Supplied material: Begin

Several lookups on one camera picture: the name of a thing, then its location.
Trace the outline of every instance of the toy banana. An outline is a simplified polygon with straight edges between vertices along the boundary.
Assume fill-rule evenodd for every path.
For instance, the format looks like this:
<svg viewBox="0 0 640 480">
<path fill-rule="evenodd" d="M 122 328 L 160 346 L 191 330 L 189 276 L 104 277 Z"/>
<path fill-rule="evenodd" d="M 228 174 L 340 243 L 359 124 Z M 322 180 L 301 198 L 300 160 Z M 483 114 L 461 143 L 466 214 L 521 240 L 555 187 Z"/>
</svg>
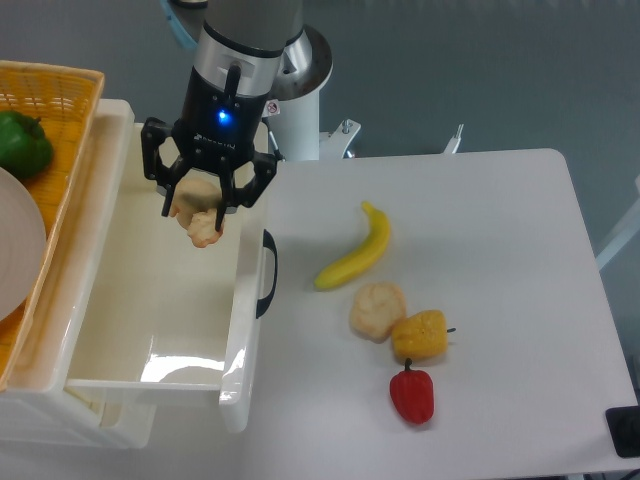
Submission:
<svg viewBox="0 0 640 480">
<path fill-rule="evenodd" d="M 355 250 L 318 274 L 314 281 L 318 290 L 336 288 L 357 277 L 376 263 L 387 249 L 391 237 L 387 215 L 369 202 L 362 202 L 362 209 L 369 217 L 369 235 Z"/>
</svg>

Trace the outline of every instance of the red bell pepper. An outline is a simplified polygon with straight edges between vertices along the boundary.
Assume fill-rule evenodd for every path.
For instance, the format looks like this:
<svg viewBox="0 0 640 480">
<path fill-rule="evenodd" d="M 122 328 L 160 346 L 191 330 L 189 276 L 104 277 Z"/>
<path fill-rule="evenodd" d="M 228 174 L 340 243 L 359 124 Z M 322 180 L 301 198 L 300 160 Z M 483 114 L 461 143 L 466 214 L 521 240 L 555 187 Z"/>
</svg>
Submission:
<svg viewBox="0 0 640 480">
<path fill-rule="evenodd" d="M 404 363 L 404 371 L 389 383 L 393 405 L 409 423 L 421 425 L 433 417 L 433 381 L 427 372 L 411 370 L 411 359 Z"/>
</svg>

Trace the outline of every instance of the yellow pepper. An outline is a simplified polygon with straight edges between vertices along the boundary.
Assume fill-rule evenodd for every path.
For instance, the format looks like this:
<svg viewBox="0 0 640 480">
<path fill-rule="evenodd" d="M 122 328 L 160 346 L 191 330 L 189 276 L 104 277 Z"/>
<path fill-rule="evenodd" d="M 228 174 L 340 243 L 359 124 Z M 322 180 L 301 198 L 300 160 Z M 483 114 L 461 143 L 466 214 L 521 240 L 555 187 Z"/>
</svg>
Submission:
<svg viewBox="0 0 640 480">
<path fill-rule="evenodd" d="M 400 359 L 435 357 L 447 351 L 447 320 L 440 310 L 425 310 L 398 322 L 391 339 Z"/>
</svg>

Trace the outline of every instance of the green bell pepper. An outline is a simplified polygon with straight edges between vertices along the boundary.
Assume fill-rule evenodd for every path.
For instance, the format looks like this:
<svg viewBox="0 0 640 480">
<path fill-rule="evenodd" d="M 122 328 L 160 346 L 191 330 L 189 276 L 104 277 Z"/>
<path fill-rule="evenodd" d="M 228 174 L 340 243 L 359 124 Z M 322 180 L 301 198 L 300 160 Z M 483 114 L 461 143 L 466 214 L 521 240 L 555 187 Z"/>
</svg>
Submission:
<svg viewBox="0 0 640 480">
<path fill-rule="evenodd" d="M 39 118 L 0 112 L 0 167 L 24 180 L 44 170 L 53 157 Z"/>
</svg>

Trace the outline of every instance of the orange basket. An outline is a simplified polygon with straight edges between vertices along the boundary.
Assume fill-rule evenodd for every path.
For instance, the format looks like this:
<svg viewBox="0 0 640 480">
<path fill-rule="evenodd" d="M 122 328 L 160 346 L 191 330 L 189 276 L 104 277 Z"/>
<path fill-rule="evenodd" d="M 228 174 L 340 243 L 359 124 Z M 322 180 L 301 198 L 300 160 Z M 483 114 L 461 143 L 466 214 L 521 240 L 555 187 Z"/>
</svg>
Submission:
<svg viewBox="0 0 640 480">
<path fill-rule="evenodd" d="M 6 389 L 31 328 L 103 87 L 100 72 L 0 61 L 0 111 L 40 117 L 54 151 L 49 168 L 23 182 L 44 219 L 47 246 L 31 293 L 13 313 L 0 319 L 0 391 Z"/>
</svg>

Supplied material: End
Supplied material: Begin

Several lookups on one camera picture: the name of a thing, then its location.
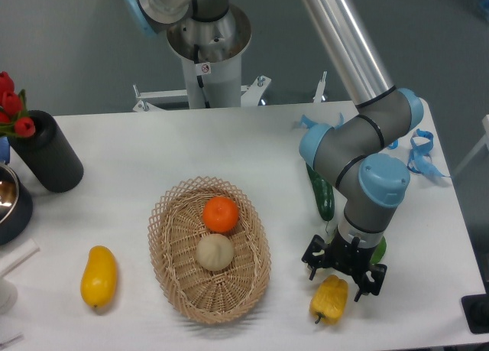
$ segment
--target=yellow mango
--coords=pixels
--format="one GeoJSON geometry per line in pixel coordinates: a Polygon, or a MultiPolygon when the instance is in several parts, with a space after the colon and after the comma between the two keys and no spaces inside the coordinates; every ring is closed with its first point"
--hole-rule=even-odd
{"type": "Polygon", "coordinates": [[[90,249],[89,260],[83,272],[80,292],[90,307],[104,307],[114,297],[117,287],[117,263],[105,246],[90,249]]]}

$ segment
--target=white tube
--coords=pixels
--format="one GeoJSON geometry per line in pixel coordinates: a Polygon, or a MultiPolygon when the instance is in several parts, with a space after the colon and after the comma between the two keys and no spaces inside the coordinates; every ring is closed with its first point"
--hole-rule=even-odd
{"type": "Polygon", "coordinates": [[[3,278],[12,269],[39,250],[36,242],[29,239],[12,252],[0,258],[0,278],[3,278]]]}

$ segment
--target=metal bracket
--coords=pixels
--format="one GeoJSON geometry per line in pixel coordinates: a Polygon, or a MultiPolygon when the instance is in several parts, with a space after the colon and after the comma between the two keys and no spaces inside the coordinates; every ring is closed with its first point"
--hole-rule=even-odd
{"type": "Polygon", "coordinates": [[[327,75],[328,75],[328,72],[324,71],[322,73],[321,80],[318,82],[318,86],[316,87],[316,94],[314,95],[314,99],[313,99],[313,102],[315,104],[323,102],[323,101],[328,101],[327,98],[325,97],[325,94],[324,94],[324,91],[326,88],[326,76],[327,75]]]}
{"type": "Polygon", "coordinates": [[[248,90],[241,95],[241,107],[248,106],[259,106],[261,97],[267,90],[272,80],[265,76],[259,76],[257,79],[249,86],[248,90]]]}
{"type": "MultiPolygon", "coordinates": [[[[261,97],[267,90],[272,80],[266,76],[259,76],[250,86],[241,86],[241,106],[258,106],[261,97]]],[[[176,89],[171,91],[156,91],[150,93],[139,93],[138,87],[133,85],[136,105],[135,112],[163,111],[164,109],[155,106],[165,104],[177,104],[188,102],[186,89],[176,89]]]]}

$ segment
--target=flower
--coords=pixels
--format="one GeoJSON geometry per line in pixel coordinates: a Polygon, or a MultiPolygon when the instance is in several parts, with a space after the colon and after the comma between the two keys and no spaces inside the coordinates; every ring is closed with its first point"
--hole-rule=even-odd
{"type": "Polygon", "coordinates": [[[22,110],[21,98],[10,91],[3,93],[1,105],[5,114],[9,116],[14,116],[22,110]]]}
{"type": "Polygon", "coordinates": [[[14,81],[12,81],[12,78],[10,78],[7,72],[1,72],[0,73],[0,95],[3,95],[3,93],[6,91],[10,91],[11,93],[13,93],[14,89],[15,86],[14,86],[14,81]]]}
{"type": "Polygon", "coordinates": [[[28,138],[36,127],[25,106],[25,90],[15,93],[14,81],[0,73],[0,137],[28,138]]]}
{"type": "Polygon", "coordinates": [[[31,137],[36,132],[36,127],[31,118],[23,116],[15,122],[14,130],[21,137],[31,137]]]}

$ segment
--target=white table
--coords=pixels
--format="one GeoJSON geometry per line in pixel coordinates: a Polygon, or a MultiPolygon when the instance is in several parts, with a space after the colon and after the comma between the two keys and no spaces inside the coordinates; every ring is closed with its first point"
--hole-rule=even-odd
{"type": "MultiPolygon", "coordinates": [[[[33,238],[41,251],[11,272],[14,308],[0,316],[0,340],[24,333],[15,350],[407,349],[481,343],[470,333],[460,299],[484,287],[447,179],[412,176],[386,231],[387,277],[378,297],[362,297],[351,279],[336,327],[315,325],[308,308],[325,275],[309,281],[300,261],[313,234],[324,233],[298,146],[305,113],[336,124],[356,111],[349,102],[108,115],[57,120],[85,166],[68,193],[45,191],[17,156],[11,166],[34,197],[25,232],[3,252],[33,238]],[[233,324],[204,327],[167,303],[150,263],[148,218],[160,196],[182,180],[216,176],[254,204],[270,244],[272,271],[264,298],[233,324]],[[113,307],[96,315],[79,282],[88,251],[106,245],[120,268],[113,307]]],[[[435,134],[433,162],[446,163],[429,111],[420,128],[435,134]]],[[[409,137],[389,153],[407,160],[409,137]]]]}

Supplied material: End
Supplied material: Begin

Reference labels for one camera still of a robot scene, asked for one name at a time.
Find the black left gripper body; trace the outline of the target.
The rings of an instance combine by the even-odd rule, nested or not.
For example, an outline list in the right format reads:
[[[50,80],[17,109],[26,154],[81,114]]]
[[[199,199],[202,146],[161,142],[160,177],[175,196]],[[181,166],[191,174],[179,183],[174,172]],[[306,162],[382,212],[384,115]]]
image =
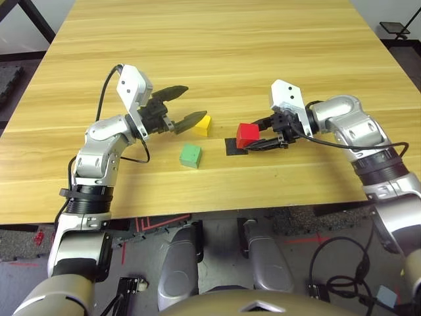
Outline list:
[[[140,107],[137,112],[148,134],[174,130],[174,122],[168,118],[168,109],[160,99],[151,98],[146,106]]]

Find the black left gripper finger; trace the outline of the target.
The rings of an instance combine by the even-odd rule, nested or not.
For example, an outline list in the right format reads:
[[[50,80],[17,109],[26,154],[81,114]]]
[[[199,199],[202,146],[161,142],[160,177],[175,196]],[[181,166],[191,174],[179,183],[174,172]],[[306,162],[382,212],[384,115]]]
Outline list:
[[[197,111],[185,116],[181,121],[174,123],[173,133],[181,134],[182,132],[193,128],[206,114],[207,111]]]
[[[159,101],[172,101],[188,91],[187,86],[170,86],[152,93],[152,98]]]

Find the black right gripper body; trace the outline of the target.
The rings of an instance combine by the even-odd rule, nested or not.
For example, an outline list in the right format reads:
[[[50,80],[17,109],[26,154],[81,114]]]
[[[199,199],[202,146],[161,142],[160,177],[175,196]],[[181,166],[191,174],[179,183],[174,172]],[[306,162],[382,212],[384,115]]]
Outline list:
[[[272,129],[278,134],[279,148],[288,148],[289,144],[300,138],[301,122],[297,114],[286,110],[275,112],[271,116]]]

Supplied material: End

▶ **Your instructions**: Among the lines above, find the ones containing "body" and copy them.

▶ **Task solution**:
Find the black left gripper body; trace the outline of the target.
Find the black right gripper body; trace the outline of the target.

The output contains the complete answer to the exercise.